On a technical level, solar radiation modification is not science fiction. Specifically, stratospheric aerosol injection mimics natural phenomena. There is a certain degree of scientific credibility to the series of observations of the injection of reflective material into the upper atmosphere and associated cooling, which have been triggered by large-scale volcanic eruptions that occur every few decades. Similar results are obtained in climate model studies that use supercomputers. In other words, it is possible to cool the earth. Simultaneously, it has become clear that there are side effects and risks, such as uneven cooling and the sudden cessation of cooling after excessive cooling, resulting in a sudden temperature rise.
To begin with, even if we could cool the earth, would that be good for society? As not only global warming but scientific and technological innovations accelerate, social media is beginning to influence elections in democratic nations, and there are concerns that genome editing will lead to designer babies. The same applies for solar radiation modification. Even if we can predict scientific effects and side effects, their social impacts remain undetermined.
For example, what if policy makers and the general public had the misunderstood belief that solar radiation modification has a large benefit? Solar radiation modification does not perfectly offset global warming, but only reduces some of the risks from climate change; it cannot be an alternative to emissions reduction. However, the human mind is weak, and people might weaken their effort to reduce emissions. Borrowing a term from economics, this is referred to as a “moral hazard.”
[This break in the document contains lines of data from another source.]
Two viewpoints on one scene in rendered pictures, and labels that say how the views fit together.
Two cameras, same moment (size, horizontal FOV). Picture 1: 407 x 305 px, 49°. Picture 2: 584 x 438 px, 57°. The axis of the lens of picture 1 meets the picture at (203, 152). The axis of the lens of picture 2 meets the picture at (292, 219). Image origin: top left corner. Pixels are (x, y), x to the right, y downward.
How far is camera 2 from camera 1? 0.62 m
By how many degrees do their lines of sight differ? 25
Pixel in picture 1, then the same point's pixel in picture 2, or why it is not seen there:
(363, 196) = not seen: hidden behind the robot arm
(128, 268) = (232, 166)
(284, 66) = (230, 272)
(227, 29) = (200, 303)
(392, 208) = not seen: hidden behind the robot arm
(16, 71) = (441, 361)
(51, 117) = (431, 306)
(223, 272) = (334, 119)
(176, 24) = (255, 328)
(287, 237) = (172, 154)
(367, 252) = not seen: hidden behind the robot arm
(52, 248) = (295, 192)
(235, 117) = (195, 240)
A 2009 report from the Royal Society of the United Kingdom stated that the biggest issue with solar radiation modification is not natural science or technology, but governance. Over ten years have passed since the report, and there has been a certain amount of discussion regarding its social aspects and governance. However, this technology can affect not only a few countries that may implement this technology, but the entire world. There is only one earth for Japan, emerging countries, and developing countries such as those in Africa, so there is no escape from the impacts of this technology. Whether for it or against it, every country in the world, including Japan, needs to think about the role that this technology would play.